Provided material>
______________________________

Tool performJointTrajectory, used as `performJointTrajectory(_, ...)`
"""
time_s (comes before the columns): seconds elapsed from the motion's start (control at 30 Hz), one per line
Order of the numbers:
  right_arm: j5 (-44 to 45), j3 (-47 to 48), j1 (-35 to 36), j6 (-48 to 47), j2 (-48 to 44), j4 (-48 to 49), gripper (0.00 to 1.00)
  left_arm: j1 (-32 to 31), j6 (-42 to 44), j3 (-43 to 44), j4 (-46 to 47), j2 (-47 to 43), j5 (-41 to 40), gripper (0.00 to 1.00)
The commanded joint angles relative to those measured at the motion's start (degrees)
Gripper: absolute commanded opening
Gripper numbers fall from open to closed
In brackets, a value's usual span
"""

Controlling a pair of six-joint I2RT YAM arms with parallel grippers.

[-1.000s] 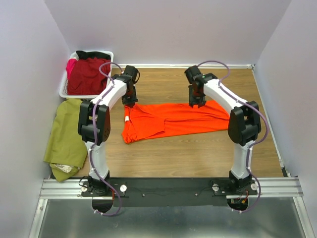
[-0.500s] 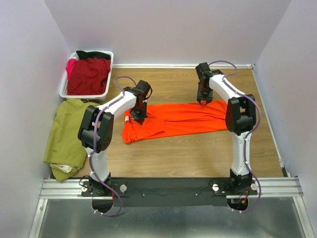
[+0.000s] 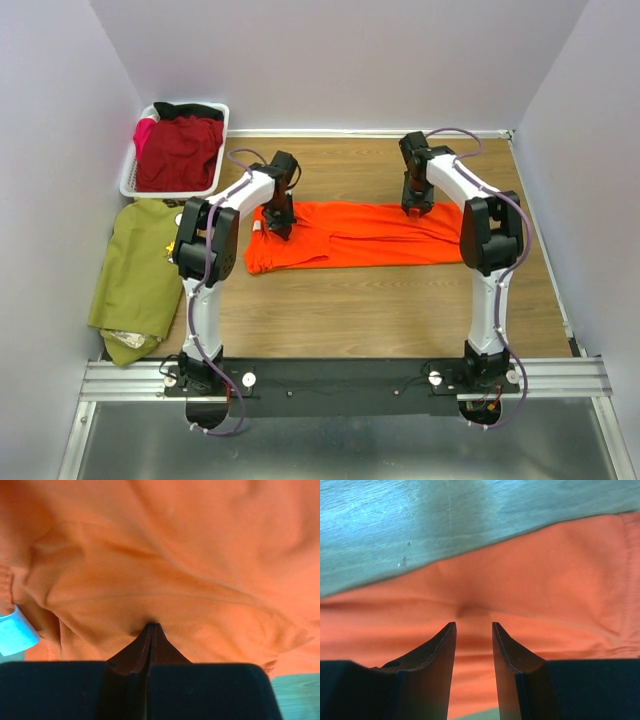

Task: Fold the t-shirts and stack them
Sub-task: Rotate the tshirt 90 degrees

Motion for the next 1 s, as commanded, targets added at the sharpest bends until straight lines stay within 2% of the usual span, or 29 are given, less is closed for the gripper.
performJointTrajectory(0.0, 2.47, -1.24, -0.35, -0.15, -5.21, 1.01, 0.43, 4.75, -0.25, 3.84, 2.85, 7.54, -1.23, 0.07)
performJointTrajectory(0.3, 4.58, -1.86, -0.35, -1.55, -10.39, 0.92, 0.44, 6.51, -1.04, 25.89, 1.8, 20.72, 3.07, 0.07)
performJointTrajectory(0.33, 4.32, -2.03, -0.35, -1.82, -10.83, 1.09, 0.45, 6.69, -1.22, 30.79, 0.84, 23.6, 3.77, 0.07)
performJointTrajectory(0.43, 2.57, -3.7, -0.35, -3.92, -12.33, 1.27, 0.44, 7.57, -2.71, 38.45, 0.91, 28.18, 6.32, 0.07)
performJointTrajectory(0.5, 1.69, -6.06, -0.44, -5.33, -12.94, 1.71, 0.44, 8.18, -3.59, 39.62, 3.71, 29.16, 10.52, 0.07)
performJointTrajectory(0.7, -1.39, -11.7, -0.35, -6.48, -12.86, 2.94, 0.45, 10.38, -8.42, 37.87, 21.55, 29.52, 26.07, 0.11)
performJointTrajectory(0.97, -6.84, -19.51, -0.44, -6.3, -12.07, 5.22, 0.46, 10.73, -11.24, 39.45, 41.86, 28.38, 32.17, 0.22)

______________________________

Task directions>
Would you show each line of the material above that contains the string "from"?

Task response>
time_s (comes before the columns): seconds elapsed from the motion's start (control at 30 Hz), one per line
Gripper numbers fall from open to closed

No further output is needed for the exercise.